Carolyn Box, the Science Program Director with 5 Gyres, says by the year 2050, there will be more plastic in the water than fish, with 95 percent of it coming from land. That trash ends up in storm drains and rivers then flows into the Great Lakes and oceans.

She says plastic is trapped within currents, taking at least 10 years to cycle back out, if it doesn't get eaten by marine life or sink to the bottom.

"It's breaking down from wave action and sunlight, so it's breaking down into smaller and smaller pieces, and it's also attracting other contaminants to the plastic itself, which is making those pieces of plastic more toxic," she explains.

Box says more people are talking about plastic waste, and companies are taking baby steps to eliminate it. There's a petition drive on Change.org asking Royal Carribean International to reduce the use of disposable plastic utensils. The group The Last Plastic Straw says on average, each person in the U.S. uses about 38,000 straws between the ages of 5 and 65.

Congress passed and President Barack Obama signed into law the Microbead Free Waters Act of 2015, which amended the federal Food, Drug and Cosmetic Act to ban personal-care products containing plastic microbeads. The Alliance for the Great Lakes says that's not enough. Microbeads only make up 16 percent of the plastic pollution. Box says microfibers also are under a lot of scrutiny because they can cause a lot of damage to the ecosystem.

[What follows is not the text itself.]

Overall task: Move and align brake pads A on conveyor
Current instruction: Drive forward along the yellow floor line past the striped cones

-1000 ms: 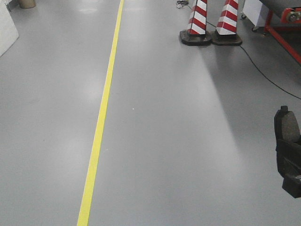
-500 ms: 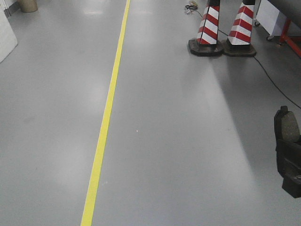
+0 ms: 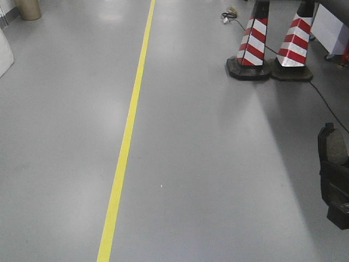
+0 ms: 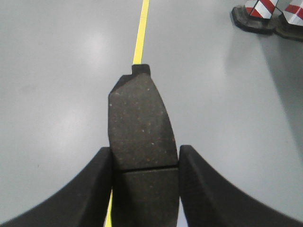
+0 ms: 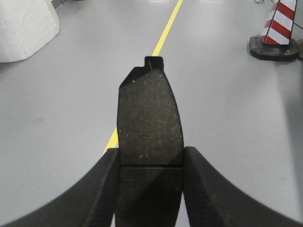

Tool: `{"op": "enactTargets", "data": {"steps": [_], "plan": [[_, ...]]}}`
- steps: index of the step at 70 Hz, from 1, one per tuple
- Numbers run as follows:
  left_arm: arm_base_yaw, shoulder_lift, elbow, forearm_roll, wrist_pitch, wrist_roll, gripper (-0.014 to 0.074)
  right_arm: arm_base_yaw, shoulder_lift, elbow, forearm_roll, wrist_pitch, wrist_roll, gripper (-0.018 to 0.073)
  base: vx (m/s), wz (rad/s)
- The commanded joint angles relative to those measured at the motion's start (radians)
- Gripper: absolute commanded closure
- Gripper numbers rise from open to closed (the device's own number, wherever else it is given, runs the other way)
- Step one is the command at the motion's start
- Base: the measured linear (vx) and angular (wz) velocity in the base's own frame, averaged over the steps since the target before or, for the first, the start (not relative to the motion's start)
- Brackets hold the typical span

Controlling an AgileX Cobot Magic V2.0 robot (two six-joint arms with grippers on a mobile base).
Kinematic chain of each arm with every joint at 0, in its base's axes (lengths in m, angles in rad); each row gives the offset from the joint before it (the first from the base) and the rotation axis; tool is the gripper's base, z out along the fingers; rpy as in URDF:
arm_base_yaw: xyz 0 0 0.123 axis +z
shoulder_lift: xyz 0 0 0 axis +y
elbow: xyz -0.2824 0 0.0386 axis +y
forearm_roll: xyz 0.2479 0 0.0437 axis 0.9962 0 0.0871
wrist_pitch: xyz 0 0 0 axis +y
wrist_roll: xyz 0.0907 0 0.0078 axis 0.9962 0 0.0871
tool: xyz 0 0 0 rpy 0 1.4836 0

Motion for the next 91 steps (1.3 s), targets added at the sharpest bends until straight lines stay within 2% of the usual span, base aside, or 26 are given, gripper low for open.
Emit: {"op": "enactTargets", "data": {"steps": [1, 91], "plan": [[-0.006, -0.001, -0.03, 0.008, -0.086, -0.001, 0.0422, -0.004, 0.002, -0.031, 0.0, -0.09, -0.007, 0.0565, 0.58, 0.05], [-0.006, -0.001, -0.03, 0.008, -0.086, -0.001, 0.0422, -0.004, 0.002, -0.031, 0.0, -0.09, -0.007, 0.0565, 0.57, 0.0]]}}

"Synthetic clothing is now shedding plastic into our waterways, so it's going down our sinks and down our drains from our washing machines and heading to the wastewater treatment plants and making its way out into the waterways," she adds.

Box says lawmakers and businesses need to step up, but individuals can help too by buying as little plastic as possible, particularly water bottles. A study by the Rochester Institute of Technology found nearly 10,000 metric tons - or 22 million pounds - of plastic debris enter the Great Lake every year.